Normally the sound of 20 or so artists rattling and spraying aerosol cans would be quickly followed by the sound of sirens. But Sat/19 the fades went up with gusto.
Artists tagged free standing art boards at Precita Park for the Urban Youth Arts Festival , an event that brings the ultimate underground art into a safe space. Attendees munched on burgers and listened to some good tunes at the festival, which is now in its 18th year.
Many of the street style murals paid homage to the Bay Area, from SF to Oakland. "We're showing our love to the aesthetic of the community," Xavier Schmidt, a 25-year-old organizer of the event and SF native, told us. One muralist hand painted a robot adorned in SF Giants and 49ers gear punching out a Google Glass-wearing Godzilla.
"We've been doing this since 1987," Schmidt said, speaking to the event's roots. Even the event's hosts, the Precita Eyes Muralists Association , have deep SF bonafides: they've been around since 1977.
"This is for solidarity, for community," he said. "It's a family event."
Kids sprayed paint and played, adults kicked back and kvetched about youngsters, SF natives complained about tech employees, and many chowed down on burgers, hot dogs, and veggies donated by the local YMCA. Local musicians A-1 and Hazel Rose came out to play too, adding the head-banging element to the day. We've embedded one of A-1's tracks below. Consider it your photo gallery soundtrack.
Names of the artists have been withheld because callin' them out on the internet would be wack. All photos by Joe Fitzgerald Rodriguez.
This dude's head was bangin' as he sprayed. We're not sure how he managed to make it look so good.
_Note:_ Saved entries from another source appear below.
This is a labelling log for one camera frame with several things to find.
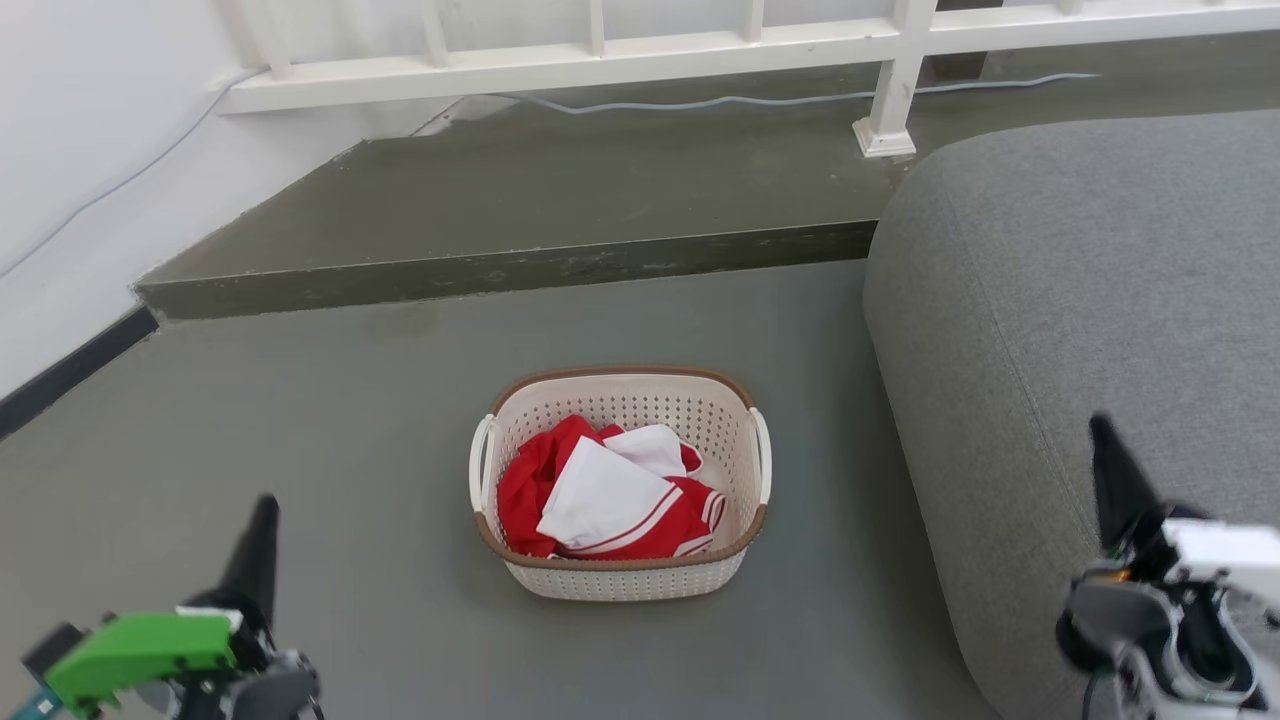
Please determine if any white metal railing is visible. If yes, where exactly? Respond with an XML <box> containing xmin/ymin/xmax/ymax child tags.
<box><xmin>215</xmin><ymin>0</ymin><xmax>1280</xmax><ymax>159</ymax></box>

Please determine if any thin pale cable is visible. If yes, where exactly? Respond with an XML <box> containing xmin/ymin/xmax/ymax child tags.
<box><xmin>0</xmin><ymin>68</ymin><xmax>1101</xmax><ymax>279</ymax></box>

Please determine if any cream perforated plastic laundry basket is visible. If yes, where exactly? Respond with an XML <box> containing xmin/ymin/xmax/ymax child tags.
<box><xmin>468</xmin><ymin>365</ymin><xmax>773</xmax><ymax>603</ymax></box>

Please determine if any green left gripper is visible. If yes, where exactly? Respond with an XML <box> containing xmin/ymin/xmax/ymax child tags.
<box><xmin>43</xmin><ymin>494</ymin><xmax>282</xmax><ymax>717</ymax></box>

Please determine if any red and white garment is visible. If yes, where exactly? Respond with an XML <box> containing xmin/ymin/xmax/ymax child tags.
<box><xmin>496</xmin><ymin>415</ymin><xmax>728</xmax><ymax>561</ymax></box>

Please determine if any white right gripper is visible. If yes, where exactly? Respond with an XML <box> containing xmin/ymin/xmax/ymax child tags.
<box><xmin>1089</xmin><ymin>412</ymin><xmax>1280</xmax><ymax>603</ymax></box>

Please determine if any black baseboard strip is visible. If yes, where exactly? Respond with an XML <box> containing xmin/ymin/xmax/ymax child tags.
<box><xmin>0</xmin><ymin>305</ymin><xmax>161</xmax><ymax>441</ymax></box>

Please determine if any grey fabric sofa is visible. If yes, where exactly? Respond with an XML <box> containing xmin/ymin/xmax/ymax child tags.
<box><xmin>862</xmin><ymin>108</ymin><xmax>1280</xmax><ymax>720</ymax></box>

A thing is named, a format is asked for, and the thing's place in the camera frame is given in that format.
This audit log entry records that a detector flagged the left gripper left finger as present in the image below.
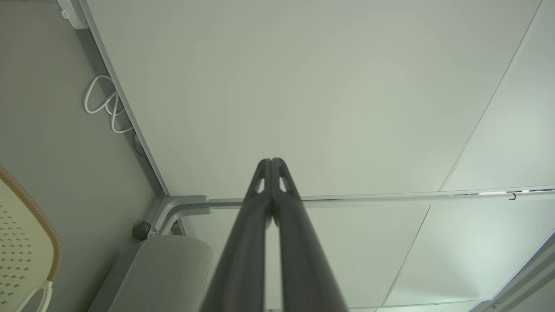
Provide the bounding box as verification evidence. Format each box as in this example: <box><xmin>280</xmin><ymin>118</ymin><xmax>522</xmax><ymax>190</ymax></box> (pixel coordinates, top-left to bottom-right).
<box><xmin>200</xmin><ymin>158</ymin><xmax>274</xmax><ymax>312</ymax></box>

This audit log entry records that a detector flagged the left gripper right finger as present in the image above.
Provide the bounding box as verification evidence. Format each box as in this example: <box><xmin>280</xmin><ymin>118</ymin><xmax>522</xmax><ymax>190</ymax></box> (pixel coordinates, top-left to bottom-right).
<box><xmin>271</xmin><ymin>157</ymin><xmax>349</xmax><ymax>312</ymax></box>

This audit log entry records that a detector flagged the grey fabric sofa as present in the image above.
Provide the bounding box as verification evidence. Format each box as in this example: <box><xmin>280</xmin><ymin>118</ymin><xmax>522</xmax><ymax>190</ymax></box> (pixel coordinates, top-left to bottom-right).
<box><xmin>87</xmin><ymin>235</ymin><xmax>216</xmax><ymax>312</ymax></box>

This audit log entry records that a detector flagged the black caster wheel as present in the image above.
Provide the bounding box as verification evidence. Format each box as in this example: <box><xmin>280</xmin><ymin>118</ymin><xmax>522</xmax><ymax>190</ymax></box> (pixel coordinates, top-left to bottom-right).
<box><xmin>132</xmin><ymin>220</ymin><xmax>152</xmax><ymax>241</ymax></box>

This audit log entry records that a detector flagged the large white partition board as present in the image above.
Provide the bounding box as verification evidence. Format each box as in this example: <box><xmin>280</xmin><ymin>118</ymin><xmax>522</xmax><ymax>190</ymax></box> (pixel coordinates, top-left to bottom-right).
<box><xmin>78</xmin><ymin>0</ymin><xmax>555</xmax><ymax>206</ymax></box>

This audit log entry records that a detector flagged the beige perforated laundry basket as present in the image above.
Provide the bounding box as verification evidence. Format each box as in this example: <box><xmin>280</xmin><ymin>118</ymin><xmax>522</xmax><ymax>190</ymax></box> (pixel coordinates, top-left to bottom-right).
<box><xmin>0</xmin><ymin>164</ymin><xmax>62</xmax><ymax>312</ymax></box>

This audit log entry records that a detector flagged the white power adapter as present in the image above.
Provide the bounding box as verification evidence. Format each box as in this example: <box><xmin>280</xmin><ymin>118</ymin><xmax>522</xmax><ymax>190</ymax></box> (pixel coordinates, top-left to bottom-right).
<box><xmin>56</xmin><ymin>0</ymin><xmax>89</xmax><ymax>30</ymax></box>

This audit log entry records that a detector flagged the white looped cable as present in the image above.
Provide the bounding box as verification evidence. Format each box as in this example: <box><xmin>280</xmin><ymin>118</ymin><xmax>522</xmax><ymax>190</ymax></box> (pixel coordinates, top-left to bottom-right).
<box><xmin>83</xmin><ymin>75</ymin><xmax>135</xmax><ymax>134</ymax></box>

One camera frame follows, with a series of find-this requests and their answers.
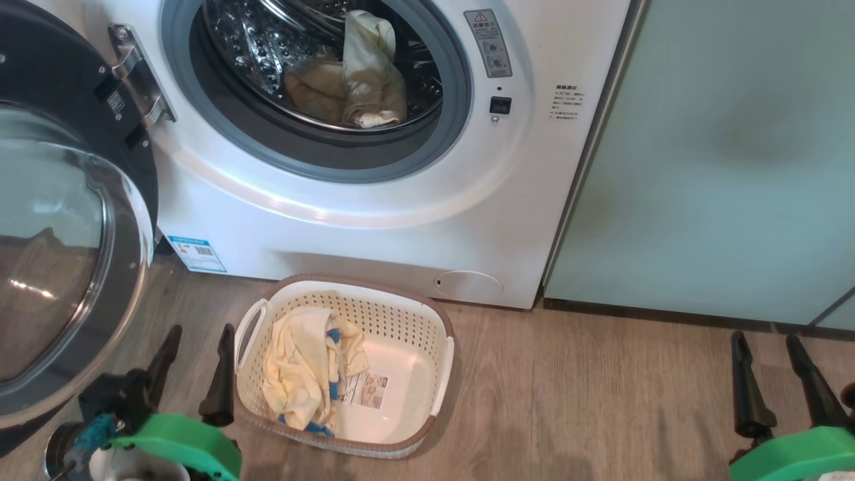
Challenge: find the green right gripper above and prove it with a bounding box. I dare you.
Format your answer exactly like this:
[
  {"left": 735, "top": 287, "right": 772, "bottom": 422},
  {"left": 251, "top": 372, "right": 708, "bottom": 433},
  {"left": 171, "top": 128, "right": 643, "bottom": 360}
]
[{"left": 729, "top": 331, "right": 855, "bottom": 481}]

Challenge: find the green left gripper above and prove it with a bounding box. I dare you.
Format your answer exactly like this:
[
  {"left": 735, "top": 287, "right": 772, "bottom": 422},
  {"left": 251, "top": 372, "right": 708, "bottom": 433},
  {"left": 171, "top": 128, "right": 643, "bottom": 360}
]
[{"left": 79, "top": 323, "right": 242, "bottom": 481}]

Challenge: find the yellow garment with blue patches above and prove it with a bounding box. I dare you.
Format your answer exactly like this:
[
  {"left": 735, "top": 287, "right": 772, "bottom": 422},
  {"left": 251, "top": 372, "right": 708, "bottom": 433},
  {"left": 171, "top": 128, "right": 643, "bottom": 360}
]
[{"left": 262, "top": 306, "right": 370, "bottom": 436}]

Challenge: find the round black glass washer door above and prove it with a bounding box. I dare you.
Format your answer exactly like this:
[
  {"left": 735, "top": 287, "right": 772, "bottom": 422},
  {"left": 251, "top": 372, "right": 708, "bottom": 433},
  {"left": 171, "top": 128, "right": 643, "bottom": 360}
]
[{"left": 0, "top": 0, "right": 160, "bottom": 456}]

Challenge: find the plain pale yellow garment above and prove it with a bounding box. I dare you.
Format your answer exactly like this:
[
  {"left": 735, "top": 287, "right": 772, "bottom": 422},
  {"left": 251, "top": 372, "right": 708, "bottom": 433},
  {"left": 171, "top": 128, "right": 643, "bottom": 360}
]
[{"left": 284, "top": 9, "right": 408, "bottom": 129}]

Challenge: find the white front-load washing machine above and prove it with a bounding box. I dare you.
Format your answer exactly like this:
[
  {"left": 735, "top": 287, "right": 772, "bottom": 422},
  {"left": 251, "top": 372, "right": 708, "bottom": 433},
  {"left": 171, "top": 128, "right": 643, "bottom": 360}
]
[{"left": 27, "top": 0, "right": 633, "bottom": 310}]

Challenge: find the grey metal bracket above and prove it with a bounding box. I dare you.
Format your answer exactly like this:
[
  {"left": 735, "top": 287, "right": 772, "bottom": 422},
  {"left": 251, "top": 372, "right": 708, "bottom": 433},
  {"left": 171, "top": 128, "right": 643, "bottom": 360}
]
[{"left": 107, "top": 23, "right": 178, "bottom": 128}]

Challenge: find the pale green cabinet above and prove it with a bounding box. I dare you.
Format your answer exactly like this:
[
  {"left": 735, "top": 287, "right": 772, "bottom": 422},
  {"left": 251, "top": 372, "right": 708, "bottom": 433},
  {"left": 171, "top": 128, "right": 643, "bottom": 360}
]
[
  {"left": 812, "top": 287, "right": 855, "bottom": 332},
  {"left": 542, "top": 0, "right": 855, "bottom": 331}
]

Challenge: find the blue plug connector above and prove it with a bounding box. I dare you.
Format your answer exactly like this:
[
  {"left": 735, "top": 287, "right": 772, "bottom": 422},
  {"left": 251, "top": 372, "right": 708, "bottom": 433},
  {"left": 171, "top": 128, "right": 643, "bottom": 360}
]
[{"left": 75, "top": 413, "right": 118, "bottom": 450}]

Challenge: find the blue energy label sticker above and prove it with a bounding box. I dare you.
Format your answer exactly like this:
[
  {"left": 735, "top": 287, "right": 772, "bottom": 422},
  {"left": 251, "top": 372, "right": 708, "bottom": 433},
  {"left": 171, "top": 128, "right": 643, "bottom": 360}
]
[{"left": 167, "top": 235, "right": 228, "bottom": 273}]

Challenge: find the paper product sticker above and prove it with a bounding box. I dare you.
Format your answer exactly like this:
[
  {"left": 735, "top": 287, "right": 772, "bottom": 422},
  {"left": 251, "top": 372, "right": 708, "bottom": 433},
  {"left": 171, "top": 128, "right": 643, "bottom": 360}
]
[{"left": 339, "top": 371, "right": 389, "bottom": 410}]

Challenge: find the cream laundry basket brown rim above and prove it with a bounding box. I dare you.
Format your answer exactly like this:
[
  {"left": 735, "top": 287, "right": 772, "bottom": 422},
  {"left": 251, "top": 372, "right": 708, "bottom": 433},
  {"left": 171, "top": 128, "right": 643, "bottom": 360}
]
[{"left": 232, "top": 273, "right": 456, "bottom": 460}]

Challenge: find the round drain filter cover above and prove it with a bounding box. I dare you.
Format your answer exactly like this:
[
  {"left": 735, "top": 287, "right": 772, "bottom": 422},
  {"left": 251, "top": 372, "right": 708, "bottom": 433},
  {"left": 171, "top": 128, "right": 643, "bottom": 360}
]
[{"left": 433, "top": 270, "right": 504, "bottom": 300}]

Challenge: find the grey warning sticker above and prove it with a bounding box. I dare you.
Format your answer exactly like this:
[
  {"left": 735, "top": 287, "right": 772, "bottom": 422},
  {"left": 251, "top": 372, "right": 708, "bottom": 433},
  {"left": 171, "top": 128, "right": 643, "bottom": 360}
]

This kid was super into it, which was hilarious.
A San Francisco robot takes down a Google Glass wearing tech-zilla.
Hazel Rose  performed a bombastic set that the crowd, below, felt all sorts of love for.
Oakland got plenty of love too.
Xavier Schmidt, one of the event's organizers, said this high schooler is a real up and comer in the graffiti scene.
Some of the art boards were for everyone to paint, leading to some dooby-ous results. (Get it? Ha!)